• **To do**:
Among the lines below, tally those that contain "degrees" and respond with the total only.

• **Supplied material**:

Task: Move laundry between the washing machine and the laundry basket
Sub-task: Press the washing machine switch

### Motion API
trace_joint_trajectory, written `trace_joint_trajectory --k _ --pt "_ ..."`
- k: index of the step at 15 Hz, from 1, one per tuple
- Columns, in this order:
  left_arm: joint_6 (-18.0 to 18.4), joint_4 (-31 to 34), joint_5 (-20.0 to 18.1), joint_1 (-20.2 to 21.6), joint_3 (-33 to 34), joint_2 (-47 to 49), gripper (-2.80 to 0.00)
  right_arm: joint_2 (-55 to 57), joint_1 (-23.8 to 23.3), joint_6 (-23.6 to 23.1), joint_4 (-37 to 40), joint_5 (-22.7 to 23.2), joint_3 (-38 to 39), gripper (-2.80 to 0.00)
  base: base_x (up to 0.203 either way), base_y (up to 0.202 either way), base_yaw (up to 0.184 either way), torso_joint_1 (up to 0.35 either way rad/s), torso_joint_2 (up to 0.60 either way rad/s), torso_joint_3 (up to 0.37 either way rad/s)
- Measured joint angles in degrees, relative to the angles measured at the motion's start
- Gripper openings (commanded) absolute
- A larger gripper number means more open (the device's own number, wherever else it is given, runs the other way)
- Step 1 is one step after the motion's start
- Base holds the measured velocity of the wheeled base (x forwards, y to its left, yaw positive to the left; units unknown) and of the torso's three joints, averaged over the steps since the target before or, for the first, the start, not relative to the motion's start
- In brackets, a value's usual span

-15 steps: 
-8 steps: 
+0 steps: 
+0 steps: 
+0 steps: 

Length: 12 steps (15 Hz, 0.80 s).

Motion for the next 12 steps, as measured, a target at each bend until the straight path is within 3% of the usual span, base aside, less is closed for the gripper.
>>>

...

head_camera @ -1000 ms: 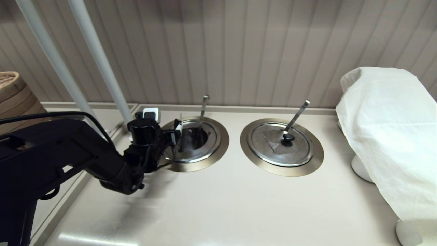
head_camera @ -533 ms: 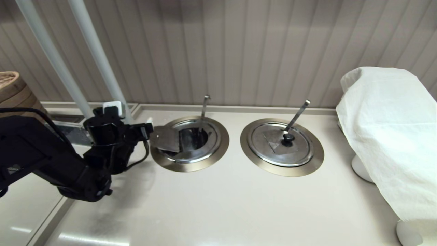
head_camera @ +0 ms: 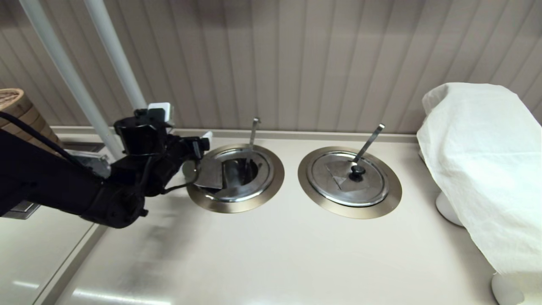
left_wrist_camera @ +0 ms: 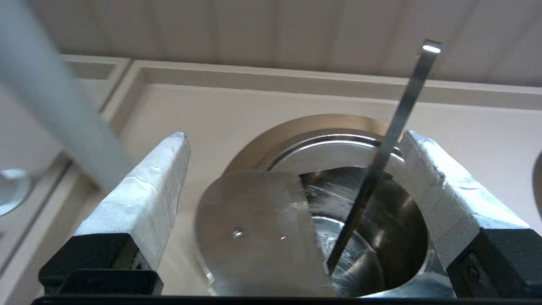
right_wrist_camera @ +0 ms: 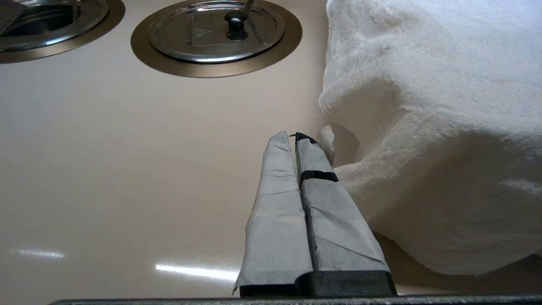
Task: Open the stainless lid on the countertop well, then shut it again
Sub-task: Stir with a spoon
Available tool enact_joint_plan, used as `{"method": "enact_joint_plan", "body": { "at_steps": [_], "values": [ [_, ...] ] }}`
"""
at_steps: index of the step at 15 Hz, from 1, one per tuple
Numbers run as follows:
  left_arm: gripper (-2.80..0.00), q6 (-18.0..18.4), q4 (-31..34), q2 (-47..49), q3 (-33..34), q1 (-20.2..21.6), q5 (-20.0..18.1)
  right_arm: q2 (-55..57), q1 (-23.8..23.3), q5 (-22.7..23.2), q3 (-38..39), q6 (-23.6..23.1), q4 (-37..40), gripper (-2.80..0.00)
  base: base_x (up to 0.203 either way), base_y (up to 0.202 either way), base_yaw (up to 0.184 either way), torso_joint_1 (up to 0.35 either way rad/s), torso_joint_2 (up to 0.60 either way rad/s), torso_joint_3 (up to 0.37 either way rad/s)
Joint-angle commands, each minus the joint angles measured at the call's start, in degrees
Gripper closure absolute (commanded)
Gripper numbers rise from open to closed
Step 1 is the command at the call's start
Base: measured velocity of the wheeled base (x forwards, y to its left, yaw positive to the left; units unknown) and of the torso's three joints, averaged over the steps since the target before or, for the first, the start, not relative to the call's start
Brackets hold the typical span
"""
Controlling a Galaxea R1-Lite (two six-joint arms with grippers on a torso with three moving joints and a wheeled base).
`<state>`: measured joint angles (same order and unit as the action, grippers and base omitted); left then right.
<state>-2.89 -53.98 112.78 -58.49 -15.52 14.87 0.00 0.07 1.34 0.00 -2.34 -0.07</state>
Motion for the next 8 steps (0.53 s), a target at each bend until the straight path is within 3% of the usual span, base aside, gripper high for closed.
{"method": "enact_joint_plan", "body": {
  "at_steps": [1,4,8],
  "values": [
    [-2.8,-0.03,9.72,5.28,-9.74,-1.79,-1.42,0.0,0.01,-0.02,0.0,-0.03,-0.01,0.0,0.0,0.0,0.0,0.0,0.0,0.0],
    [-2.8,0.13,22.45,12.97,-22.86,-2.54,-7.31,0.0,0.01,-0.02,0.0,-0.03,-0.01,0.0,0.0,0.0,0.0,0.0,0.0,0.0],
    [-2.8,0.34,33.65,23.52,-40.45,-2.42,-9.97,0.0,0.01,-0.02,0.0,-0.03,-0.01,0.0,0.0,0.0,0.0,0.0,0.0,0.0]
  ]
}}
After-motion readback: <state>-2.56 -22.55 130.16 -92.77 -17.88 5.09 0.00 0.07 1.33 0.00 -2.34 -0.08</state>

• **Response area**:
2